After correctly identifying Dr. Gillespie as Melendez's treating physician, the ALJ failed to provide good reasons for rejecting a significant number of the functional limitations he assessed. The only reason offered by the ALJ for rejecting material portions of Dr. Gillespie's assessment was the conclusory statement that it was allegedly inconsistent with Melendez's daily activities, specifically her shopping, cleaning, cooking, and child care for her daughter. (Tr. 96.) The decision fails to offer an adequate explanation of how these activities, some or perhaps most of which are not performed on a daily basis, are inconsistent with the limitations assessed by Dr. Gillespie. The decision is especially troubling in light of the fact that the ALJ appears to be relying on Melendez's self-reporting of her activities, but omits any discussion of Melendez's statements and testimony that these activities are performed only for a few hours each day with frequent breaks. (Tr. 35-36, 38-39, 249-252, 282-284.) For example, in her Function Report completed for the Social Security Administration (SSA), Melendez explained that while she prepares three simple meals a day, she rests throughout the cooking process.
The ALJ was not required to find Melendez's statements about her activities credible. Indeed, he found her allegations as to her symptoms not credible to the extent they were inconsistent with the RFC. (Tr. 95.) Nonetheless, to the extent the ALJ relies solely on a claimant's self-reported daily activities to discredit the medical opinion of her treating physician, the recitation of said activities should, at the very least, be thorough and accurate. The mere fact that Melendez is able to perform the activities discussed in the paragraph above in spite of her alleged disabling hip pain is not necessarily indicative of an ability to perform substantial gainful activity. See, e.g. Walston v. Gardner, 381 F.2d 580, 586 (6
The Commissioner's brief points to other evidence of record to justify the ALJ's rejection of Dr. Gillespie's opinion, including the September 26, 2007 opinion of Fredrick Oldenburg, M.D., an orthopedic specialist, that Melendez had "no activity restrictions." (ECF No. 18 at 12.) However, the ALJ's decision fails to mention Dr. Oldenburg. (Tr. 91-98.) Thus, the Commissioner's argument regarding the orthopedic specialist's opinion cannot be considered by this Court, as it constitutes post hoc rationale, and a reviewing court cannot use a Commissioner's brief to bolster the ALJ's decision with evidence and arguments never raised by the ALJ. See, e.g., Bable v. Astrue, 2007 U.S. Dist. LEXIS 83635, 27-28 (N.D. Ohio, Oct. 31, 2007) (citing NLRB v. Ky. River Cmty. Care, Inc., 532 U.S. 706, 715, n. 1, 121 S.Ct. 1861, 149 L.Ed.2d 939, (2001)); Sarchet v. Chater, 1113 (6
The Commissioner also references the opinion of non-treating consultative examiner Eulogio Sioson, M.D., to which the ALJ ascribed "some weight," and the opinions of nonexamining state agency physicians Gerald Klyop, M.D., and Gary Hinzman, M.D., to which the ALJ ascribed "great weight." (ECF No. 18 at 12-13, citing Tr. 68-69, 81-82, 95-96, 413.) The Commissioner asserts the opinions of Drs. Klyop and Hinzman were entitled to great weight, because they are highly qualified practitioners who are experts in Social Security disability evaluation under the law. Id. However, these opinions do not constitute "good reasons" for rejecting a treating physician's opinion.
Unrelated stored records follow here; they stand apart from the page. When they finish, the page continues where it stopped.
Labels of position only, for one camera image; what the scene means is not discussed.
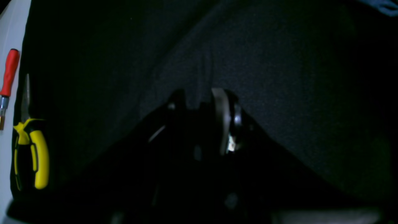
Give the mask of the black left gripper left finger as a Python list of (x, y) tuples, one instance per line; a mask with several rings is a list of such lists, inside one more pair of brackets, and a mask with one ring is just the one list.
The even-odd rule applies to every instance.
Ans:
[(113, 144), (81, 175), (49, 193), (30, 191), (13, 200), (7, 215), (26, 224), (198, 224), (193, 193), (172, 156), (184, 150), (173, 137), (185, 112), (185, 91), (151, 112), (132, 133)]

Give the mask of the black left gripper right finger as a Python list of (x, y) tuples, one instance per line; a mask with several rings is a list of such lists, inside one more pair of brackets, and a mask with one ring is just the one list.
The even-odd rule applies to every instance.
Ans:
[(237, 176), (250, 223), (387, 224), (384, 206), (347, 196), (279, 143), (241, 107), (236, 95), (211, 89), (207, 106), (217, 155)]

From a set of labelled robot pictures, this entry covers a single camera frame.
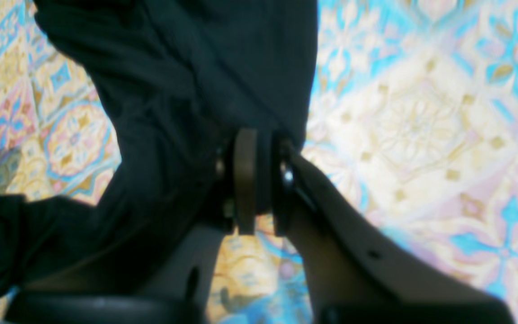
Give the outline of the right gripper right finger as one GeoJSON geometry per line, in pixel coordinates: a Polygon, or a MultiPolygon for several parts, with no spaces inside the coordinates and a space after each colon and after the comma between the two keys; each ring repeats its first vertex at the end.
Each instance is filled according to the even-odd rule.
{"type": "Polygon", "coordinates": [[[304,263],[316,324],[512,324],[500,299],[387,238],[282,135],[272,139],[275,234],[304,263]]]}

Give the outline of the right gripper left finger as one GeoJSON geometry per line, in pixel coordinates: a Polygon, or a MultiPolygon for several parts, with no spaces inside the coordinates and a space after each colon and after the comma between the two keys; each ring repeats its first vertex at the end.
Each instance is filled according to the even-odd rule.
{"type": "Polygon", "coordinates": [[[31,281],[7,324],[204,324],[221,242],[255,227],[257,131],[218,150],[215,175],[178,192],[168,207],[117,243],[31,281]]]}

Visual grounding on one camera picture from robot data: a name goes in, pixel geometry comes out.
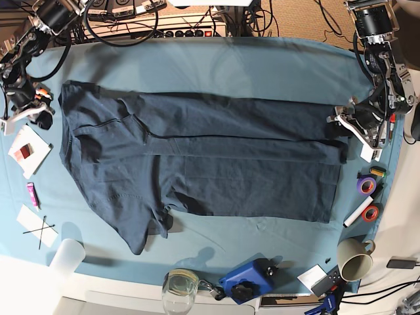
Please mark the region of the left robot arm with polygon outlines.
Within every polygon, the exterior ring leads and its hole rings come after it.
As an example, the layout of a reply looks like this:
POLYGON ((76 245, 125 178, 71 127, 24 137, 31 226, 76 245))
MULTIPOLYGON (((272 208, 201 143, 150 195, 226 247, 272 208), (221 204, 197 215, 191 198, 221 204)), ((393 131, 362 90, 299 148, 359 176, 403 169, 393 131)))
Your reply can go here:
POLYGON ((355 25, 353 49, 373 88, 364 100, 352 97, 335 107, 329 122, 343 126, 370 146, 377 146, 392 116, 410 113, 419 104, 396 32, 390 1, 345 1, 355 25))

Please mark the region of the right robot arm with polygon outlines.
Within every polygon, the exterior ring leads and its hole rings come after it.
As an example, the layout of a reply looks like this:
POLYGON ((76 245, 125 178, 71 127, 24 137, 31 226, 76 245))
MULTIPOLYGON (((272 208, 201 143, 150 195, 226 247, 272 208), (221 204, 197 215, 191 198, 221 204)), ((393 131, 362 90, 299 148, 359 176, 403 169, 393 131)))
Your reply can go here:
POLYGON ((70 51, 71 38, 51 73, 33 77, 27 74, 26 68, 32 58, 45 51, 51 39, 70 31, 70 26, 85 12, 86 5, 86 1, 36 1, 32 5, 33 15, 1 42, 1 90, 5 98, 1 130, 5 135, 13 134, 21 119, 50 129, 53 95, 42 82, 52 78, 62 67, 70 51))

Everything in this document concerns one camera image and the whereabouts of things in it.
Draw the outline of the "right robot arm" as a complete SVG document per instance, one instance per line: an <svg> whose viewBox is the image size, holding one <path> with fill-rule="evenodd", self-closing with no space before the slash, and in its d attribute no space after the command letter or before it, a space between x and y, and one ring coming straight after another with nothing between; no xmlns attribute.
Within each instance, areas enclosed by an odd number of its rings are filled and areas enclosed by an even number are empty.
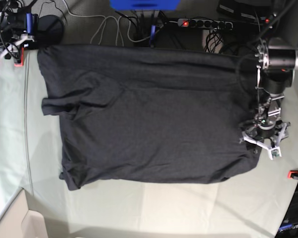
<svg viewBox="0 0 298 238"><path fill-rule="evenodd" d="M32 13L36 3L22 0L0 0L0 59L13 59L20 65L24 45L35 42L38 15Z"/></svg>

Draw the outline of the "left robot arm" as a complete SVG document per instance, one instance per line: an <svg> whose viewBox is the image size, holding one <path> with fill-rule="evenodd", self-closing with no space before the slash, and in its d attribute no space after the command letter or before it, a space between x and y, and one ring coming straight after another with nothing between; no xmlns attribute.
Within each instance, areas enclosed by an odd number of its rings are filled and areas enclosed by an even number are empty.
<svg viewBox="0 0 298 238"><path fill-rule="evenodd" d="M242 123L242 140L281 156L288 122L281 119L284 90L298 70L298 0L276 0L263 28L252 40L257 45L256 104L254 117Z"/></svg>

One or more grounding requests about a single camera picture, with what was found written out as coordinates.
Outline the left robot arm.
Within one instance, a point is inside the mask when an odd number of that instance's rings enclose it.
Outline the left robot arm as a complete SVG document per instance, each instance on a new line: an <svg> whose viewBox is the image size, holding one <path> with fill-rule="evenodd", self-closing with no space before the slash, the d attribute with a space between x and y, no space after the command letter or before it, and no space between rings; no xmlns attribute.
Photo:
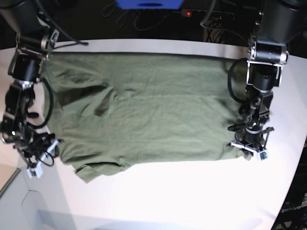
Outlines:
<svg viewBox="0 0 307 230"><path fill-rule="evenodd" d="M304 28L307 18L305 0L268 0L260 11L261 21L248 41L248 56L231 66L227 87L231 97L241 104L239 114L243 123L228 127L234 140L228 146L240 149L244 157L262 161L268 157L267 141L273 127L269 121L273 87L282 82L282 71L287 63L287 44ZM239 99L232 89L232 77L238 64L247 64L247 98Z"/></svg>

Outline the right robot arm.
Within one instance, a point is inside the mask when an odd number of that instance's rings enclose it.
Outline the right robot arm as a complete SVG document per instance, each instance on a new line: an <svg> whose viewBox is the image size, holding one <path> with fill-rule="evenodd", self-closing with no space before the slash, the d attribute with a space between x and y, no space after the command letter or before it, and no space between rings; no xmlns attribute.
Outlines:
<svg viewBox="0 0 307 230"><path fill-rule="evenodd" d="M0 14L16 32L16 50L8 69L13 78L5 95L5 110L0 123L0 133L5 144L12 144L27 165L30 173L38 171L42 164L58 155L55 134L37 133L51 118L54 96L47 79L41 76L44 65L56 49L59 35L71 40L73 45L88 45L69 35L50 15L40 0L2 0ZM38 118L36 112L29 112L35 102L34 86L44 84L49 94L49 109L45 120L39 125L28 121Z"/></svg>
Accordingly, the ALJ failed to provide good reasons for rejecting significant portions of Dr. Gillespie's assessment of Melendez's functional limitations. The Court, therefore, recommends this matter be remanded to afford the ALJ an opportunity to sufficiently evaluate and explain the weight ascribed to the limitations assessed by Dr. Gillespie and any other treating source.
For the foregoing reasons, the Court finds the decision of the Commissioner not supported by substantial evidence. Accordingly, the decision of the Commissioner should be VACATED and the case REMANDED, pursuant to 42 U.S.C. § 405(g) sentence four for further proceedings consistent with this Report and Recommendation.